(EXERCISE DIRECTIONS): I'd like the entries that follow repeated exactly, with the pictures left out.

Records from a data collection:
● ● ● ● ●
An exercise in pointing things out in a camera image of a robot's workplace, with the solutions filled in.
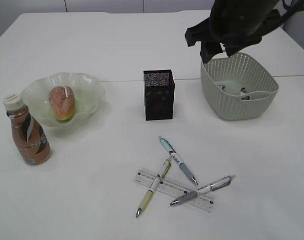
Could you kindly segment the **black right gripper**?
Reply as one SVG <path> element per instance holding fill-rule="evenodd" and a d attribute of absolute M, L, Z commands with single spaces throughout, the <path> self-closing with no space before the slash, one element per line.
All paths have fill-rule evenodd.
<path fill-rule="evenodd" d="M 253 34 L 269 15 L 275 15 L 277 0 L 216 0 L 208 18 L 187 28 L 189 47 L 201 43 L 202 63 L 225 53 L 230 58 L 244 48 L 244 40 Z"/>

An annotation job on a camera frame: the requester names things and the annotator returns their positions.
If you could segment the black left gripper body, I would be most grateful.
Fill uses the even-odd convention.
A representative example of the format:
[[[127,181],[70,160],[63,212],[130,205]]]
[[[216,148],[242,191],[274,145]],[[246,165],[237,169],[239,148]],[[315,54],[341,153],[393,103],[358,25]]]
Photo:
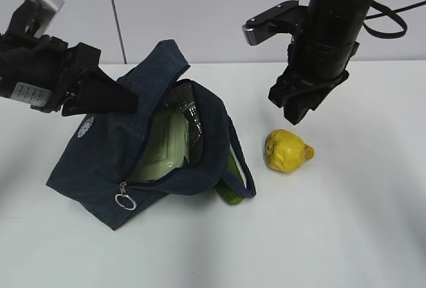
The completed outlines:
[[[58,111],[75,95],[86,70],[98,67],[101,50],[84,43],[69,48],[56,37],[1,35],[1,97],[44,113]]]

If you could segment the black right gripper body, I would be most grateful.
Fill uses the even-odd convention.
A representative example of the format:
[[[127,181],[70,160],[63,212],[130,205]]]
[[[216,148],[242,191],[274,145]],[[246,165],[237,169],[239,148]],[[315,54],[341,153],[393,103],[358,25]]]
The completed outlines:
[[[328,47],[309,46],[305,51],[296,42],[288,45],[288,66],[277,82],[288,82],[302,94],[317,94],[323,98],[349,78],[347,64],[357,52],[359,43],[353,42],[342,51]]]

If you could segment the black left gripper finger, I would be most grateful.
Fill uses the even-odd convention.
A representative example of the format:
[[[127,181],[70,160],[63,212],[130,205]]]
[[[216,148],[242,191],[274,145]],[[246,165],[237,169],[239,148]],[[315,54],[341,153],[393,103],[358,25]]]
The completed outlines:
[[[133,114],[138,108],[138,96],[102,70],[84,71],[68,93],[62,116],[110,112]]]

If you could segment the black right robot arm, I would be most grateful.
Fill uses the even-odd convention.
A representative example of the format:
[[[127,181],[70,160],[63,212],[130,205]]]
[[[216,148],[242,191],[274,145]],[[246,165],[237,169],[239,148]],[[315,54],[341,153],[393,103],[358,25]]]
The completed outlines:
[[[345,82],[357,36],[373,0],[310,0],[288,47],[288,65],[268,98],[297,125]]]

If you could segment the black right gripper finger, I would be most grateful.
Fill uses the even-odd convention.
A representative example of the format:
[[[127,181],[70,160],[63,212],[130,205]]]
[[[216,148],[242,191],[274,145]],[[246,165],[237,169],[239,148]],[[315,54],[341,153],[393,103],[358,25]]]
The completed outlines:
[[[283,108],[287,101],[299,93],[298,88],[288,82],[277,82],[269,91],[268,99],[278,108]]]
[[[317,94],[302,94],[289,98],[284,105],[284,118],[297,125],[309,110],[315,110],[323,98]]]

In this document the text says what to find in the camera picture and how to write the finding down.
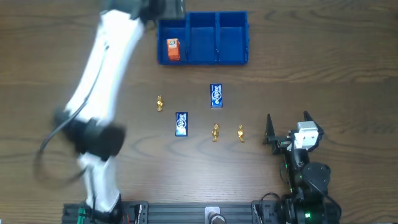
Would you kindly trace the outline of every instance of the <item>blue plastic bin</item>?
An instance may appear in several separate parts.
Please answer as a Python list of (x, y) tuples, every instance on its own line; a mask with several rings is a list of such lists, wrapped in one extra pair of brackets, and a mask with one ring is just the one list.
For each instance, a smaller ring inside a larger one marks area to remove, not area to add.
[[(243, 65), (249, 59), (247, 12), (189, 12), (185, 20), (159, 21), (162, 65)], [(181, 60), (170, 61), (167, 39), (180, 41)]]

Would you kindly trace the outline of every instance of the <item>white logo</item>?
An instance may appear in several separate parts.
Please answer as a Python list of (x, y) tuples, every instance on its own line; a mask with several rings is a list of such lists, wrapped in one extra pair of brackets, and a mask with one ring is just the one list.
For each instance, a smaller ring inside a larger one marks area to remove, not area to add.
[(180, 114), (180, 117), (177, 120), (177, 129), (179, 133), (185, 134), (186, 133), (185, 127), (187, 127), (187, 114)]
[(214, 86), (214, 91), (211, 93), (211, 97), (215, 100), (215, 103), (220, 103), (221, 99), (221, 85)]

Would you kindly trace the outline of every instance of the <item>wood grain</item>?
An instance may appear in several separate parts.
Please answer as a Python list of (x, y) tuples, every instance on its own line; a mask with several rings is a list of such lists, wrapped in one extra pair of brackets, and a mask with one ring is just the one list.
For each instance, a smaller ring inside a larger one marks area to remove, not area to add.
[[(0, 1), (0, 219), (60, 223), (63, 203), (85, 198), (60, 136), (45, 155), (49, 180), (32, 161), (58, 106), (73, 94), (95, 37), (97, 0)], [(163, 67), (148, 30), (129, 64), (116, 122), (128, 127), (118, 157), (124, 200), (250, 202), (288, 193), (283, 158), (261, 142), (270, 113), (285, 134), (308, 110), (326, 131), (310, 159), (331, 169), (330, 195), (342, 223), (398, 222), (398, 1), (201, 0), (190, 11), (249, 12), (243, 67)], [(209, 109), (210, 83), (224, 108)], [(155, 100), (164, 97), (158, 113)], [(188, 111), (189, 137), (174, 137), (174, 113)], [(220, 141), (211, 141), (213, 123)], [(246, 143), (236, 132), (243, 124)]]

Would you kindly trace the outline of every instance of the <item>wooden table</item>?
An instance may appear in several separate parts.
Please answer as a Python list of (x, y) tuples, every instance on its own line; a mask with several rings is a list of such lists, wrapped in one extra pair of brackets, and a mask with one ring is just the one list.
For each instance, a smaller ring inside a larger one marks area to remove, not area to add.
[[(85, 199), (61, 136), (32, 161), (56, 107), (73, 94), (95, 37), (98, 0), (0, 1), (0, 219), (60, 223), (64, 203)], [(148, 27), (129, 64), (116, 122), (128, 127), (118, 156), (124, 200), (250, 202), (289, 193), (282, 156), (261, 142), (270, 113), (286, 134), (308, 110), (326, 131), (311, 161), (331, 167), (330, 195), (342, 223), (398, 222), (398, 2), (396, 0), (201, 0), (189, 11), (249, 13), (247, 66), (164, 67)], [(209, 107), (222, 83), (224, 108)], [(156, 110), (162, 95), (164, 111)], [(174, 114), (189, 112), (189, 137), (174, 136)], [(211, 141), (213, 123), (220, 141)], [(246, 143), (236, 135), (244, 126)]]

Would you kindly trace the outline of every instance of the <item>gold wrapped candy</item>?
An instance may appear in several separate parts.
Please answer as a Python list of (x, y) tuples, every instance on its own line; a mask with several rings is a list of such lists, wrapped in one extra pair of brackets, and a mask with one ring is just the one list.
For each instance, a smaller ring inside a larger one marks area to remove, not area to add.
[(163, 110), (163, 100), (162, 96), (157, 97), (157, 111), (162, 111)]
[(213, 137), (214, 137), (214, 139), (213, 139), (213, 142), (218, 142), (218, 135), (219, 135), (219, 132), (218, 132), (218, 130), (219, 130), (219, 126), (218, 126), (218, 124), (214, 124), (214, 129), (213, 129), (213, 131), (211, 132), (211, 134), (213, 135)]
[(238, 137), (239, 137), (239, 140), (241, 140), (241, 142), (244, 143), (244, 140), (243, 140), (243, 125), (242, 124), (239, 125)]
● ● ● ● ●
(RESPONSE TO THIS EXERCISE):
An exercise in pointing things out in a camera image of a robot's workplace, with the solutions filled in.
Could you kindly segment the **black right gripper**?
Reply as one SVG <path> element per instance holding fill-rule="evenodd" and a d attribute of absolute M, L, Z commands with single spaces throughout, the <path> self-closing with no space before the slash, one element per line.
All paths have fill-rule evenodd.
<path fill-rule="evenodd" d="M 253 34 L 269 15 L 275 15 L 277 0 L 216 0 L 208 18 L 187 28 L 189 47 L 201 43 L 202 63 L 225 53 L 230 58 L 244 48 L 244 40 Z"/>

An annotation job on a camera frame: the requester names things and the annotator returns their positions.
If you could segment the black left gripper body, I would be most grateful.
Fill uses the even-odd convention.
A representative example of the format:
[[[127,181],[70,160],[63,212],[130,205]]]
[[[216,148],[242,191],[274,145]],[[246,165],[237,169],[239,148]],[[315,54],[341,153],[393,103],[358,25]]]
Photo:
The completed outlines:
[[[58,111],[75,95],[86,70],[98,67],[101,50],[84,43],[69,48],[56,37],[1,35],[1,97],[44,113]]]

If you could segment the black right gripper body, I would be most grateful.
Fill uses the even-odd convention.
A representative example of the format:
[[[127,181],[70,160],[63,212],[130,205]]]
[[[216,148],[242,191],[274,145]],[[246,165],[237,169],[239,148]],[[315,54],[341,153],[393,103],[358,25]]]
The completed outlines:
[[[328,47],[309,46],[305,51],[296,42],[288,45],[288,66],[277,82],[288,82],[302,94],[317,94],[323,98],[349,78],[347,64],[357,52],[359,43],[353,42],[342,51]]]

If you could segment the black left gripper finger, I would be most grateful.
Fill uses the even-odd convention.
A representative example of the format:
[[[127,181],[70,160],[63,212],[130,205]]]
[[[216,148],[242,191],[274,145]],[[246,165],[237,169],[239,148]],[[315,54],[341,153],[393,103],[358,25]]]
The completed outlines:
[[[133,114],[138,108],[138,96],[102,70],[84,71],[68,93],[62,116],[110,112]]]

If you could segment the black right robot arm, I would be most grateful.
Fill uses the even-odd convention.
A representative example of the format:
[[[127,181],[70,160],[63,212],[130,205]]]
[[[216,148],[242,191],[274,145]],[[246,165],[237,169],[239,148]],[[315,54],[341,153],[393,103],[358,25]]]
The completed outlines:
[[[345,82],[357,36],[373,0],[310,0],[288,47],[288,65],[268,98],[297,125]]]

If you could segment the black right gripper finger, I would be most grateful.
Fill uses the even-odd convention.
A representative example of the format:
[[[127,181],[70,160],[63,212],[130,205]]]
[[[216,148],[242,191],[274,145]],[[246,165],[237,169],[239,148]],[[315,54],[341,153],[393,103],[358,25]]]
The completed outlines:
[[[283,108],[287,101],[299,93],[298,88],[288,82],[277,82],[269,91],[268,99],[278,108]]]
[[[317,94],[302,94],[289,98],[284,105],[284,118],[297,125],[309,110],[315,110],[323,98]]]

In this document the text says what to find in the camera picture and how to write the finding down.
Would you kindly trace the outline of every instance of the <item>blue plastic bin</item>?
An instance may appear in several separate parts.
Please answer as a Python list of (x, y) tuples, every instance on its own line; a mask with several rings is a list of such lists, wrapped in one extra pair of brackets, and a mask with one ring is just the one list.
For each instance, a smaller ring inside a larger one marks area to remove, not area to add.
[[(243, 65), (249, 59), (247, 12), (189, 12), (185, 20), (159, 21), (162, 65)], [(181, 60), (170, 61), (167, 39), (180, 41)]]

Would you kindly trace the outline of every instance of the <item>white logo</item>?
An instance may appear in several separate parts.
Please answer as a Python list of (x, y) tuples, every instance on its own line; a mask with several rings is a list of such lists, wrapped in one extra pair of brackets, and a mask with one ring is just the one list.
For each instance, a smaller ring inside a larger one marks area to remove, not area to add.
[(180, 114), (180, 117), (177, 120), (177, 129), (179, 133), (185, 134), (186, 133), (185, 127), (187, 127), (187, 114)]
[(214, 86), (214, 91), (211, 93), (211, 97), (215, 100), (215, 103), (220, 103), (221, 99), (221, 85)]

Would you kindly trace the outline of every instance of the <item>wood grain</item>?
An instance may appear in several separate parts.
Please answer as a Python list of (x, y) tuples, every instance on its own line; a mask with several rings is a list of such lists, wrapped in one extra pair of brackets, and a mask with one ring is just the one list.
For each instance, a smaller ring inside a larger one marks area to remove, not area to add.
[[(0, 1), (0, 219), (60, 223), (63, 203), (85, 198), (60, 136), (45, 155), (49, 180), (32, 161), (58, 106), (73, 94), (95, 37), (97, 0)], [(163, 67), (148, 30), (129, 64), (116, 122), (128, 127), (118, 157), (124, 200), (250, 202), (288, 193), (283, 158), (261, 142), (270, 113), (285, 134), (308, 110), (326, 131), (310, 159), (331, 169), (330, 195), (342, 223), (398, 222), (398, 1), (201, 0), (190, 11), (249, 12), (243, 67)], [(209, 109), (210, 83), (224, 108)], [(155, 100), (164, 97), (158, 113)], [(188, 111), (189, 137), (174, 137), (174, 113)], [(220, 141), (211, 141), (213, 123)], [(246, 143), (236, 132), (243, 124)]]

Would you kindly trace the outline of every instance of the <item>wooden table</item>?
An instance may appear in several separate parts.
Please answer as a Python list of (x, y) tuples, every instance on its own line; a mask with several rings is a list of such lists, wrapped in one extra pair of brackets, and a mask with one ring is just the one list.
For each instance, a smaller ring inside a larger one marks area to remove, not area to add.
[[(85, 199), (61, 136), (32, 161), (56, 107), (73, 94), (95, 37), (98, 0), (0, 1), (0, 219), (60, 223), (64, 203)], [(148, 27), (129, 64), (116, 122), (128, 127), (118, 156), (124, 200), (250, 202), (289, 193), (282, 156), (261, 142), (270, 113), (286, 134), (308, 110), (326, 131), (311, 161), (331, 167), (330, 195), (342, 223), (398, 222), (398, 2), (396, 0), (201, 0), (189, 11), (249, 13), (247, 66), (164, 67)], [(209, 107), (222, 83), (224, 108)], [(156, 110), (162, 95), (164, 111)], [(174, 114), (189, 112), (189, 137), (174, 136)], [(211, 141), (213, 123), (220, 141)], [(246, 143), (236, 135), (244, 126)]]

Would you kindly trace the outline of every instance of the <item>gold wrapped candy</item>?
An instance may appear in several separate parts.
Please answer as a Python list of (x, y) tuples, every instance on its own line; a mask with several rings is a list of such lists, wrapped in one extra pair of brackets, and a mask with one ring is just the one list.
For each instance, a smaller ring inside a larger one marks area to remove, not area to add.
[(163, 110), (163, 100), (162, 96), (157, 97), (157, 111), (162, 111)]
[(213, 137), (214, 137), (214, 139), (213, 139), (213, 142), (218, 142), (218, 135), (219, 135), (219, 132), (218, 132), (218, 130), (219, 130), (219, 126), (218, 126), (218, 124), (214, 124), (214, 129), (213, 129), (213, 131), (211, 132), (211, 134), (213, 135)]
[(238, 137), (239, 137), (239, 140), (241, 140), (241, 142), (244, 143), (244, 140), (243, 140), (243, 125), (242, 124), (239, 125)]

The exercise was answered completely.